Posted by Steve Lombardi on August 18, 2011

Via the New York Times -

Mike Jacobs, a first baseman in the Colorado Rockies organization who has played over 500 games in the major leagues, including dozens with the Mets, is the first professional baseball player to test positive for human growth hormone, a banned performance-enhancing drug.

Major League Baseball announced Thursday that Jacobs, who was playing for the Class AAA Colorado Springs Sky Sox this season, has been suspended for 50 games for failing the drug test.

Jacobs, 30, who was drafted in the 38th round by the Mets in 1999 and has played for them, the Florida Marlins and the Kansas City Royals, provided the blood sample over the past few months, said a person with knowledge of the results.

His blood sample was sent to U.C.L.A.’s Olympic drug-testing lab, which is accredited by the World Anti-Doping Agency, and scientists there detected H.G.H. in it. The drug, which is believed to boost lean muscle mass and aid in recovery, is illegal to possess in the United States without a doctor’s prescription.

What are your thoughts on this development?

35 Responses to “Bloops: Mike Jacobs Tests Positive for H.G.H.”

  1. John Autin Says:

    I wish I could feel surprised, but just from the circumstances of Jacobs's career, he seems like the kind of player who'd be more likely than others to try and get an illegal edge.
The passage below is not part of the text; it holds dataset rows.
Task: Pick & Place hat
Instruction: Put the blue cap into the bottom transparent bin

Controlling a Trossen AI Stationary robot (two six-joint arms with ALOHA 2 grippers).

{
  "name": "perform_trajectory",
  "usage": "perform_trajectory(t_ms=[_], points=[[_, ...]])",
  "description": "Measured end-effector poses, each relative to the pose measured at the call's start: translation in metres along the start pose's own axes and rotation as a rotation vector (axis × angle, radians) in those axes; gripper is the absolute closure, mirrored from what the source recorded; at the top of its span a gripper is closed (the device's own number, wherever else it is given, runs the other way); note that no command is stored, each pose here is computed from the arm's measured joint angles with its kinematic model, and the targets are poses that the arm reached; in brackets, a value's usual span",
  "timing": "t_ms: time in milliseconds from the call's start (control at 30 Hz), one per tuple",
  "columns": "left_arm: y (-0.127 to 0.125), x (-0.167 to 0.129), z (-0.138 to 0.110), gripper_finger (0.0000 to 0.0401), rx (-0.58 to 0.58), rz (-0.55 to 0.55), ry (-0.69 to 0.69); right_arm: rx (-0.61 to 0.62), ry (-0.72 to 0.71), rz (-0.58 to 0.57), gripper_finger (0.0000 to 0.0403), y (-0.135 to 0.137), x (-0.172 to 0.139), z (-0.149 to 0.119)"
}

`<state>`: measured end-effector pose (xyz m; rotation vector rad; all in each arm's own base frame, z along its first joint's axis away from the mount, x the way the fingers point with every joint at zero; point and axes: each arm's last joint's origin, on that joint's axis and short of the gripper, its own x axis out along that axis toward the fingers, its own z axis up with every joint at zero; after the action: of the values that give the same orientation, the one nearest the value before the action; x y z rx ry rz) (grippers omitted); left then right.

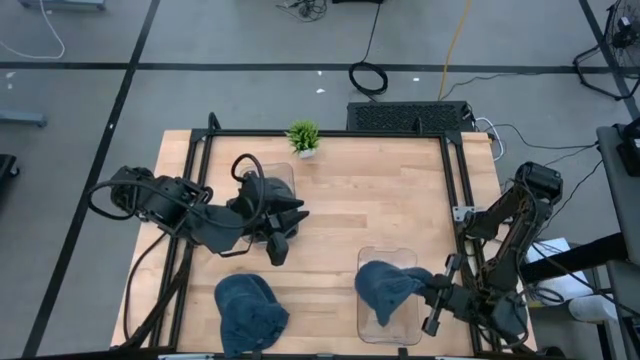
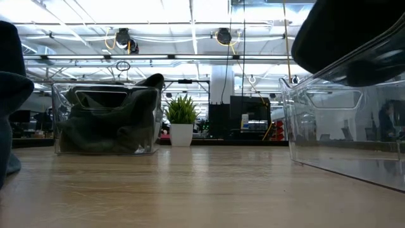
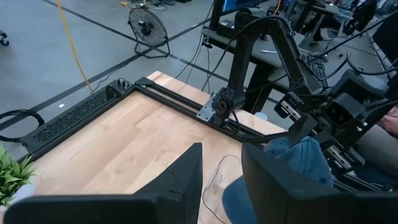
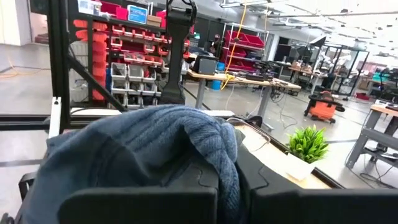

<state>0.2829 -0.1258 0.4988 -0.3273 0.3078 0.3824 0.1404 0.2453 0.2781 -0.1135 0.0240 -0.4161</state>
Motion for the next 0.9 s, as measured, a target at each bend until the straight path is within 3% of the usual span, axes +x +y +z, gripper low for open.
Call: perform_trajectory(t_ms=[133, 500, 900], points=[[0.0, 0.0, 0.0, 0.0281, 0.0, 0.0, 0.0, -0.036, 0.0, 0.003, 0.0403, 0.0, -0.001, -0.003], [0.0, 0.0, 0.0, 0.0281, 0.0, 0.0, 0.0, -0.287, -0.001, 0.003, 0.0403, -0.014, -0.001, -0.05], [0.0, 0.0, 0.0, 0.0281, 0.001, 0.0, 0.0, -0.437, -0.005, 0.015, 0.0403, -0.016, -0.004, -0.045]])
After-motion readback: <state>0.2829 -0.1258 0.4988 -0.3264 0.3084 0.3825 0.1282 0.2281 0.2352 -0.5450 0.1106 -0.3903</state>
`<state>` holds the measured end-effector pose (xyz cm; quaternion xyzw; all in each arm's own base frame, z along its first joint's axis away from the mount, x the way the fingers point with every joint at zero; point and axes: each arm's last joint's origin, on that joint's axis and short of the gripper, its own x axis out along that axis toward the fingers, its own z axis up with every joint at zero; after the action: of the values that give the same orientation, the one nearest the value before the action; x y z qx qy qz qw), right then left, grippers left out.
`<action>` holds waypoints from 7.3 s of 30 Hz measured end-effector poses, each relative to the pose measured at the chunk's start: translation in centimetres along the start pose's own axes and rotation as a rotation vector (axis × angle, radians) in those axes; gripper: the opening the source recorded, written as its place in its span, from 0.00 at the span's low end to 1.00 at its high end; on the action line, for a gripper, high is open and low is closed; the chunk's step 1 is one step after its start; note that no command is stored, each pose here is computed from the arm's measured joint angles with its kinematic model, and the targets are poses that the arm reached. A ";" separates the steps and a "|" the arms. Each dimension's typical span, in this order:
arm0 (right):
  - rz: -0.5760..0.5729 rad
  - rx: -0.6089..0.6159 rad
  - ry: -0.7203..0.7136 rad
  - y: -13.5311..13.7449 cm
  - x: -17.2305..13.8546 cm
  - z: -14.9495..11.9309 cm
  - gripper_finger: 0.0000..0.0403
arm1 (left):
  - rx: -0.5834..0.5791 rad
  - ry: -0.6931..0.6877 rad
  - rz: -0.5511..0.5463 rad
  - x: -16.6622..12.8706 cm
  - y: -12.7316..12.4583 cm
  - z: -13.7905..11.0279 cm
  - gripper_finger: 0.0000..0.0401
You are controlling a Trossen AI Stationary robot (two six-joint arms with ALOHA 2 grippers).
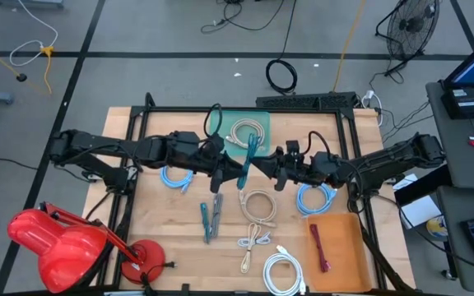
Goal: Pick & Place USB Port
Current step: Put the bottom blue charger cable into the orange bin, then put the brown display cable into the blue bin
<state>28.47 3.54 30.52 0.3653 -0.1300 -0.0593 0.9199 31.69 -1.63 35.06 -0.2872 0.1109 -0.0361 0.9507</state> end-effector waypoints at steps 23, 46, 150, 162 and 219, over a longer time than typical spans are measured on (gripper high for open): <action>0.119 0.639 0.622 4.8 -5.1 -3.0 0.00 | 0.105 -0.113 0.214 -8.8 -1.7 2.2 0.29; -1.029 0.489 1.087 4.0 -21.7 -10.0 0.00 | 0.108 -0.002 0.311 -9.0 -1.7 0.6 0.29; -0.334 0.097 0.011 3.2 -8.2 2.2 0.23 | 0.134 0.056 0.243 -9.2 0.1 1.7 0.29; -0.422 0.046 0.164 -2.9 -3.8 2.6 0.23 | 0.205 0.108 0.180 -9.6 1.8 2.6 0.29; -0.930 -0.115 1.228 -9.0 0.6 -12.6 0.42 | 0.244 0.287 0.220 -10.2 3.0 1.3 0.29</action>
<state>32.50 5.11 15.68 0.3012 0.5739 -0.2332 0.7249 22.11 2.94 36.38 -0.1481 0.2704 0.0144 0.9512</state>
    In 2 years, Jacobs went from making $3 million a year to being a minor-league free agent. He had a fairly short taste of the big-time, big-money life, but now he's 30 and time is running out.

    None of that is meant to either condone or condemn his choice; just trying to understand it.

  2. nightfly Says:

    Agreed with you, JA. The league really began to catch up to him in Florida - he could still mash but he made tons of outs, was mediocre with the glove, and couldn't hit lefties for any amount of love or money.

    His similarity scores are guys like Steve Balboni, Fred Whitfield, and Paul Sorrento - maybe Sorrento had a better eye and plate discipline, but otherwise the profile is the same.

  3. mrbmc Says:

    I think it's pretty clear that HGH doesn't improve your plate discipline.

  4. Neil L. Says:

    Sadly, the gamble didn't pay off for Mike Jacobs. I wonder if retirement is the only option after the suspension.

    Fifty games will extend into next season, presumably, so he is unlikely to make a major league roster even with an amazing spring training somewhere.

    It makes me think of how many players there must be, filling out AAA rosters, having seen the bright lights of MLB and waiting, waiting to get the call back.

    Desparate times make people do desparate things?

  5. Aryeh Says:

    Maybe he had a doctor's prescription?

  6. RobMer Says:

    Why baseball players would ever take HGH is a mystery. Unlike steroids, it does nothing to aid performance.

  7. Nash Bruce Says:

    The testing worked. Good to see.

  8. Andrew Says:

    I agree with Nash...about time this was done. Would love to have gone back about 20 years and implemented this to see what would have happened

  9. nightfly Says:

    @6 - I know Ankiel took something because he was just trying to be healthy again, apart from any performance boost it might have offered. He was pretty much out of baseball (ten IP in 2004, nothing else from 2002-2006) at that point. But he's a unique case among ballplayers, to my knowledge.

    It wouldn't surprise me if Jacobs took the stuff trying to build performance, however. The guy knows he can hit 30 homers in the major leagues, he just needs that slight, slight edge: the thought could be "They test for 'roids and they're bad for you. But this stuff 'helped' Ankiel so why not?"

  10. Nash Bruce Says:

    It would be interesting, and, maybe even inevitable, as 'sports science' gets more and more Star Trek, to have a 'Take Whatever You Want Until Your Liver Explodes' league, where absolutely nothing is banned. Of course, without realizing it, we might have been watching exactly that from the mid 90's through a couple of years ago. (I like this current brand of baseball much more.)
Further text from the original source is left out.